Jace rose to his feet slowly and pulled the stolen plasma rifle off his shoulder.
Another growl seeped out of the shadows, and a beast took a step out of the darkness. It was a badger, with a white-and-black striped head, but it was the height of a wolf, and maybe a little longer. Its claws glistened, and it had a maw of dagger-shaped obsidian teeth.
And a set of antlers sprouted from the top of its head.
It stepped out of the shadows, and a ray of evening sunlight (sunslight?) blasted across its face. It hissed.
The suns illuminated its dusty, matted fur, and countless scrapes and slashes along its face and body. They leaked tar and black, oily blood. A patch of fur was missing along its flank, and the flesh beneath it was rotting away, revealing bones and tendons.
A giant, undead badger.
Jace retched, both from the sight and smell, but he wrenched his body back under control. He flipped the rifle’s safety catch off and pushed the bolt forward then down. It slotted in place with a satisfying clunk. His finger drifted onto the trigger.
A tag lit up above the beast’s head: [Level 5 Darkling]
Yeah. No way was that thing friendly.
It took another step down the opposite bank of the stream and hissed at the beam of light scouring its face. It took a step back, and for a moment, Jace wondered if it was going to back off.
But even if it didn’t like direct sunlight, that only gave him about an hour.
He took a slow step back. Maybe if it was like the badgers back home, it was just being territorial, and he could walk away.
It let out another growl, then bounded across the stream in a single leap, landing in the shadows of the trees—on the same side of the river as Jace was.
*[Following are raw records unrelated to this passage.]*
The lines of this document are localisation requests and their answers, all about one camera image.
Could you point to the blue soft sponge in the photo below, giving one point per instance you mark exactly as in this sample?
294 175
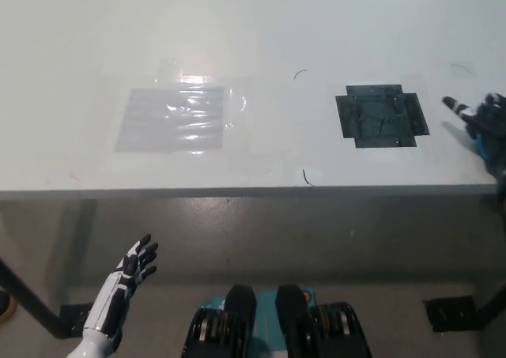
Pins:
481 146

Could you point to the black tape mark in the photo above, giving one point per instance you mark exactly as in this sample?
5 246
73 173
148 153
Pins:
379 117

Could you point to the black teal robot body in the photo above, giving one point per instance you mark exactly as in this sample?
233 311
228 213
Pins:
288 322

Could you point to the clear plastic sheet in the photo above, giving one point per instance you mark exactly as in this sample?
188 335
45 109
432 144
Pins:
170 119

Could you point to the clear plastic film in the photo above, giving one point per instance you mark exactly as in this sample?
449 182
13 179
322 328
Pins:
239 101

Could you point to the black table leg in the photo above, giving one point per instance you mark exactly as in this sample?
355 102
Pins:
27 298
494 300

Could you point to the black floor plate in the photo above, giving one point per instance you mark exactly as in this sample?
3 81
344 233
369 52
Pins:
448 312
75 318

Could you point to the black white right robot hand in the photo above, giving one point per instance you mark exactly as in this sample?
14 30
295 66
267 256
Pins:
492 117

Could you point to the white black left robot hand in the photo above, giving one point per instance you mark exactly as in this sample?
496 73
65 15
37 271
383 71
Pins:
118 291

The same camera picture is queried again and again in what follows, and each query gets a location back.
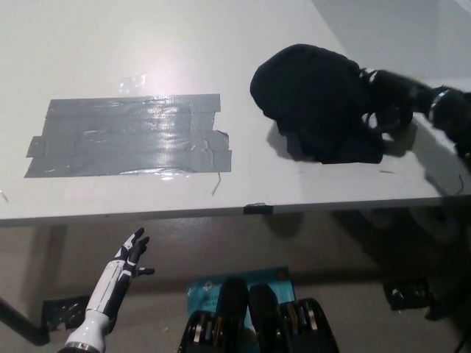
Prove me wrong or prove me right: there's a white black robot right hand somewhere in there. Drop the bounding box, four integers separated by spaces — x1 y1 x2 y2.
358 67 435 132

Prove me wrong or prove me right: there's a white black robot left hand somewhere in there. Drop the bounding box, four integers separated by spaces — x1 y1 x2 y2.
87 227 156 321

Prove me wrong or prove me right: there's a black t-shirt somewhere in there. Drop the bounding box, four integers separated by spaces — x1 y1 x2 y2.
249 43 386 165

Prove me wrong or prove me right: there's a teal cardboard box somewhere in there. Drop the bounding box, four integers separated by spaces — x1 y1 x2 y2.
185 267 297 330

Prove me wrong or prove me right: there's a grey duct tape patch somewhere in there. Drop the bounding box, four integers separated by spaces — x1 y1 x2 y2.
24 93 233 179

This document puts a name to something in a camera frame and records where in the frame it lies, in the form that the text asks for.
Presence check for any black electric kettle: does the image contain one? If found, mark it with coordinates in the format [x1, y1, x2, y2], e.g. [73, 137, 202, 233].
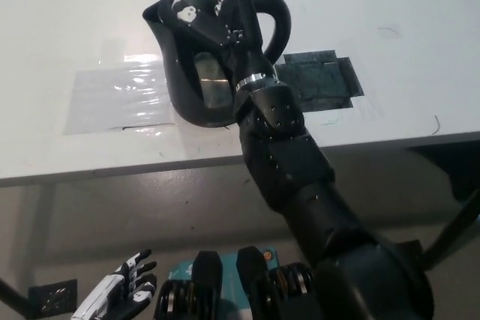
[142, 0, 293, 128]

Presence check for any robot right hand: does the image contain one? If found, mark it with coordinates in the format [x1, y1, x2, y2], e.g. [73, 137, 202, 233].
[159, 0, 278, 91]

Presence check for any clear plastic sheet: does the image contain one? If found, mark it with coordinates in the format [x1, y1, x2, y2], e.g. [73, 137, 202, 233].
[61, 53, 178, 136]

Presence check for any black table leg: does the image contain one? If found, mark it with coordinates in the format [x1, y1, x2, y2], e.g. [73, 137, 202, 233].
[0, 277, 22, 308]
[421, 188, 480, 272]

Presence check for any black tape patch on table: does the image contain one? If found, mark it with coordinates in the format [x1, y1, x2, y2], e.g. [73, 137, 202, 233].
[273, 49, 365, 113]

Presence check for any black table underframe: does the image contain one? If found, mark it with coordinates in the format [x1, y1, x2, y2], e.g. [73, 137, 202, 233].
[407, 143, 480, 202]

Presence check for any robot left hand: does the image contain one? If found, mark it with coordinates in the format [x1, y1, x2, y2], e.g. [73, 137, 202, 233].
[70, 248, 158, 320]

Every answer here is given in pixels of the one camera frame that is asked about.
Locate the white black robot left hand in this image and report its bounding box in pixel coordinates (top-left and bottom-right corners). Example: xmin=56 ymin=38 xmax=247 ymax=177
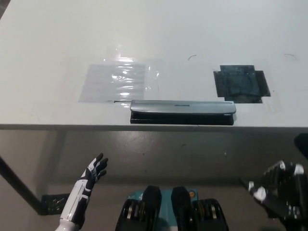
xmin=59 ymin=153 xmax=109 ymax=226

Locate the silver black paper hole puncher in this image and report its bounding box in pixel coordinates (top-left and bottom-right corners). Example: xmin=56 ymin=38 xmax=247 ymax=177
xmin=130 ymin=99 xmax=237 ymax=126

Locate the dark object under table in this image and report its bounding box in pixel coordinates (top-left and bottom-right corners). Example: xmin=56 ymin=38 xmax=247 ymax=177
xmin=294 ymin=133 xmax=308 ymax=166

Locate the black table foot plate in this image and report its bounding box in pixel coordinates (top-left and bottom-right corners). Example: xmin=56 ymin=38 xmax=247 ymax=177
xmin=40 ymin=193 xmax=73 ymax=215

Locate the black tape patch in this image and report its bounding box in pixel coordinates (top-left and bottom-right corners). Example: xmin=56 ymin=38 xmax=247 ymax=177
xmin=213 ymin=64 xmax=272 ymax=104

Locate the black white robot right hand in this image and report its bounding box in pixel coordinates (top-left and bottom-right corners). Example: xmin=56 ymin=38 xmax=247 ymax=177
xmin=248 ymin=160 xmax=306 ymax=218

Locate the black metal table leg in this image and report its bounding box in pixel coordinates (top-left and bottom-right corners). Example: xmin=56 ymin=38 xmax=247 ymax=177
xmin=0 ymin=155 xmax=41 ymax=215

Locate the clear plastic sheet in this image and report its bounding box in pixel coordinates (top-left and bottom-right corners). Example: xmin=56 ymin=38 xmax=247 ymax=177
xmin=78 ymin=55 xmax=167 ymax=103

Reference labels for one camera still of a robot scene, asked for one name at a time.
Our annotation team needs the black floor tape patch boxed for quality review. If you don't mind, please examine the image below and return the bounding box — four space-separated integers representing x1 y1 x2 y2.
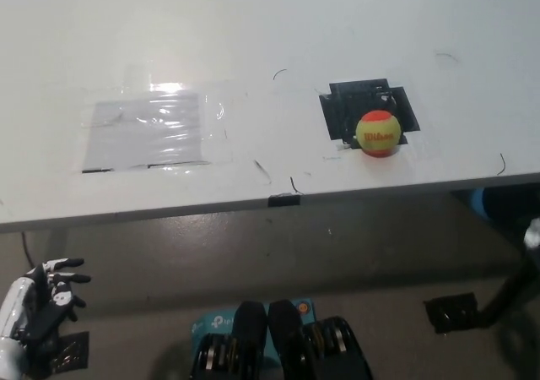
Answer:
423 291 486 335
49 331 90 373

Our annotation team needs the blue object under table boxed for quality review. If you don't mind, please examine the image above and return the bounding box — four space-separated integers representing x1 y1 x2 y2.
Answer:
471 188 493 220

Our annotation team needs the orange yellow Wilson tennis ball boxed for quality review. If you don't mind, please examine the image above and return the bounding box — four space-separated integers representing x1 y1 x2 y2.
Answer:
354 109 402 160

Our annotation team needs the black tape square patch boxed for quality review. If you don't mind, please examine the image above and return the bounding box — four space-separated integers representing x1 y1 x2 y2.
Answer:
318 77 422 151

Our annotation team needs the robot left white black hand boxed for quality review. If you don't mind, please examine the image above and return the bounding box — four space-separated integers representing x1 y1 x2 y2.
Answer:
0 257 93 344

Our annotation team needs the thin dark cable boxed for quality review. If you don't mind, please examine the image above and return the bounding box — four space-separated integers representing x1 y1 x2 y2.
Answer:
20 230 35 268

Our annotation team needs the teal tp-link box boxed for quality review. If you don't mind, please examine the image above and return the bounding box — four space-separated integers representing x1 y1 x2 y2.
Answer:
192 297 316 362

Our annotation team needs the small black edge tape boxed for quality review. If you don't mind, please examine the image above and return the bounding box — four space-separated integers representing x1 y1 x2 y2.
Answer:
267 193 302 209

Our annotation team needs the grey sheet under clear tape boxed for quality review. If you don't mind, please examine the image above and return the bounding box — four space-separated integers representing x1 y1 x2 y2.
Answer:
79 79 235 175

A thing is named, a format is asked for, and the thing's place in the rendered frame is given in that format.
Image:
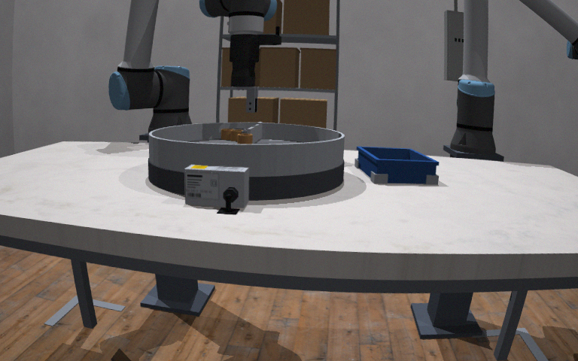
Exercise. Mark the brown cardboard box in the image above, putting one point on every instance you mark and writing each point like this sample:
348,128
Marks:
318,69
279,67
239,109
306,17
303,112
225,67
275,25

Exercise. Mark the grey wall panel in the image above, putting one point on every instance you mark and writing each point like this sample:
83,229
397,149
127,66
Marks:
451,45

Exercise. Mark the white table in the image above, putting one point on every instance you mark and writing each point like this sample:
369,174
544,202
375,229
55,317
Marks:
418,224

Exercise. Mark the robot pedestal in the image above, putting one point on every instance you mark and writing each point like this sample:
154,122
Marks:
177,294
448,309

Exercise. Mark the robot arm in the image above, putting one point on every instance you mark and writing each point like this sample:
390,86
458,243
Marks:
139,35
476,40

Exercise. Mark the grey turntable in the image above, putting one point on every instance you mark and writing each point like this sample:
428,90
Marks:
294,154

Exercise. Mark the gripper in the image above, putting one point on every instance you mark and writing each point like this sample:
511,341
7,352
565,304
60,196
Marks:
244,60

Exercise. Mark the grey control box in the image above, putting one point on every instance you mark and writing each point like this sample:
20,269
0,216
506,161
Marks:
214,184

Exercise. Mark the metal shelf unit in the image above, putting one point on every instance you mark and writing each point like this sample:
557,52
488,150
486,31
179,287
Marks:
309,39

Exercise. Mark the blue crate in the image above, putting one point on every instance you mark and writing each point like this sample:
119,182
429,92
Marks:
398,167

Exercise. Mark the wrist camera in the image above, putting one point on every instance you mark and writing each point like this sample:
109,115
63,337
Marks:
270,40

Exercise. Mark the bronze bushing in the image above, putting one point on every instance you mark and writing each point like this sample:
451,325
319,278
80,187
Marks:
237,131
245,138
226,134

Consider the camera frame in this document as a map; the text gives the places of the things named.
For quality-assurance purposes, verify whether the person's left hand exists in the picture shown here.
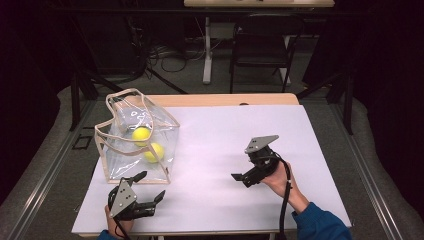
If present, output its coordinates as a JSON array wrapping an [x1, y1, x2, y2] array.
[[104, 204, 135, 239]]

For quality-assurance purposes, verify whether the black curtain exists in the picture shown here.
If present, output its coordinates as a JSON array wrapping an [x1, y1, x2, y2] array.
[[0, 0, 73, 204], [353, 0, 424, 211]]

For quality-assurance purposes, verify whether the yellow tennis ball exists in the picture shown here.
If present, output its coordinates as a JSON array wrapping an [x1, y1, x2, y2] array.
[[131, 126, 152, 147], [143, 142, 166, 164]]

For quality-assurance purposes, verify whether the white-legged desk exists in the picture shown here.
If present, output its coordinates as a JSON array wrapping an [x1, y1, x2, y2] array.
[[183, 0, 336, 85]]

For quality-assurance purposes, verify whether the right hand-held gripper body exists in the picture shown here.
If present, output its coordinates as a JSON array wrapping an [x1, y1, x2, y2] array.
[[244, 134, 281, 185]]

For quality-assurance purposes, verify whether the person's right hand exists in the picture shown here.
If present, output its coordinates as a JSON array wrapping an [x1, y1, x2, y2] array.
[[260, 160, 296, 199]]

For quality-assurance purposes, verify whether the clear plastic bag beige trim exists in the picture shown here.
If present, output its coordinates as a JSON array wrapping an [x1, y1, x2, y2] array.
[[94, 87, 181, 185]]

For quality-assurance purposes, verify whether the black folding chair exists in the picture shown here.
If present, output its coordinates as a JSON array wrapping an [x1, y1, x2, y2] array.
[[229, 13, 305, 94]]

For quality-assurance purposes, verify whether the white table sheet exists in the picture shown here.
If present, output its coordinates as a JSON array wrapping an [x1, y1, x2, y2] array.
[[71, 104, 353, 234]]

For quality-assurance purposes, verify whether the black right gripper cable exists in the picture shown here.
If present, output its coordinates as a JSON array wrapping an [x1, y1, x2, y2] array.
[[271, 152, 293, 240]]

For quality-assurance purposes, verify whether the aluminium floor rail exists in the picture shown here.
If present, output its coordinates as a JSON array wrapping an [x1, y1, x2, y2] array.
[[6, 99, 98, 240], [328, 103, 406, 240]]

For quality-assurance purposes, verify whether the black metal stand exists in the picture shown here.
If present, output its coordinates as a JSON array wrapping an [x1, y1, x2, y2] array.
[[68, 71, 126, 133], [295, 71, 355, 136]]

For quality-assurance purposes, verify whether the tangle of floor cables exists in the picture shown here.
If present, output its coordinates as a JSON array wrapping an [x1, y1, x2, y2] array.
[[126, 16, 228, 81]]

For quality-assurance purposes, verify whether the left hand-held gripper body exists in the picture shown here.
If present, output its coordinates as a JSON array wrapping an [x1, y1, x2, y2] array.
[[107, 178, 158, 222]]

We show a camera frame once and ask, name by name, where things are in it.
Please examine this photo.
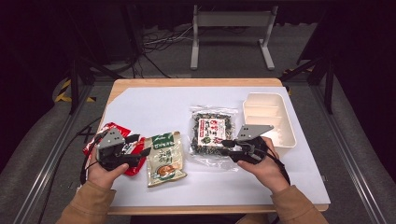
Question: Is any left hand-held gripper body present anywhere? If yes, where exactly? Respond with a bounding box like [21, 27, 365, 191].
[95, 127, 142, 172]

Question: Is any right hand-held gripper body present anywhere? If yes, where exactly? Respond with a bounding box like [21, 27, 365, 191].
[229, 123, 276, 165]

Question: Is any red seasoning packet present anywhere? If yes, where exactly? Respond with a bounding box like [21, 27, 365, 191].
[82, 121, 148, 177]

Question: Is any green beige snack packet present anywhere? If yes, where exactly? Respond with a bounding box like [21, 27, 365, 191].
[144, 131, 188, 189]

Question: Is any clear dried seaweed packet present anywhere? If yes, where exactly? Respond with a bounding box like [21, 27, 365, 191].
[186, 105, 240, 172]

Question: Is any white plastic divided bin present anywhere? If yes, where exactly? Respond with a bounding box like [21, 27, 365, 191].
[241, 91, 298, 149]

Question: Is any person's left hand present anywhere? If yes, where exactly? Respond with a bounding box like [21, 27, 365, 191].
[86, 149, 130, 190]

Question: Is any person's right hand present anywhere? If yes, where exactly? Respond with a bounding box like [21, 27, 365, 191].
[236, 136, 290, 194]

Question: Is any white paper sheet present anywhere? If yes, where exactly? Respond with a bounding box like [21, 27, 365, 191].
[98, 86, 332, 207]

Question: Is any yellow black hazard tape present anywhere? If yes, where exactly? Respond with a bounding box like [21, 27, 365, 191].
[53, 78, 98, 104]

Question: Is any black metal stand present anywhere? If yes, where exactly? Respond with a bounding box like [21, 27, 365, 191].
[65, 55, 125, 115]
[279, 55, 336, 115]

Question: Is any grey metal stand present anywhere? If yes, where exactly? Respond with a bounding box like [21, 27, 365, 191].
[190, 4, 279, 71]

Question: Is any left hand-held gripper cable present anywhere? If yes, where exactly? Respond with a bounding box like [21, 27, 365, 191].
[78, 132, 105, 187]

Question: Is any hand-held gripper cable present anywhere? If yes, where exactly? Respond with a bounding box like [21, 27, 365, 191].
[264, 139, 292, 187]
[78, 132, 105, 187]

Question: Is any right hand-held gripper cable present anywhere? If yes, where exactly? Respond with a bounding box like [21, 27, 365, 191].
[264, 139, 292, 187]

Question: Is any aluminium floor rail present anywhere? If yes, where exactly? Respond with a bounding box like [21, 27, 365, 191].
[12, 83, 95, 224]
[311, 83, 390, 224]

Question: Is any bundle of floor cables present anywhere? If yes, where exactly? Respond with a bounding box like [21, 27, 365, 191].
[132, 23, 194, 79]

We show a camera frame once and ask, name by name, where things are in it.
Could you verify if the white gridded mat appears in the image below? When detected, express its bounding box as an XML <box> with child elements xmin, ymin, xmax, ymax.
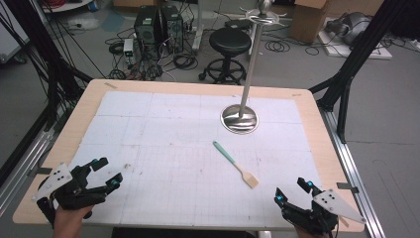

There was no time to think. When a wild animal was charging, he couldn’t just let it kill him. He clamped his finger down on the trigger, and a bolt of searing plasma blasted out the rifle’s muzzle. It struck the beast—the darkling—in the shoulder.
The blast ripped a glowing hole in its flesh and the impact made it stagger a few steps back. Tarry blood and seared particles of flesh spattered the trees behind it.
But it stayed on its feet. He pulled the bolt back, ejecting a used brass casing, then rammed it forward again, chambering the next shot. The badger pounced, and he fired his next blast. It blew a red-hot hole in the beast’s foreleg, deflecting its claws before they could slash his throat.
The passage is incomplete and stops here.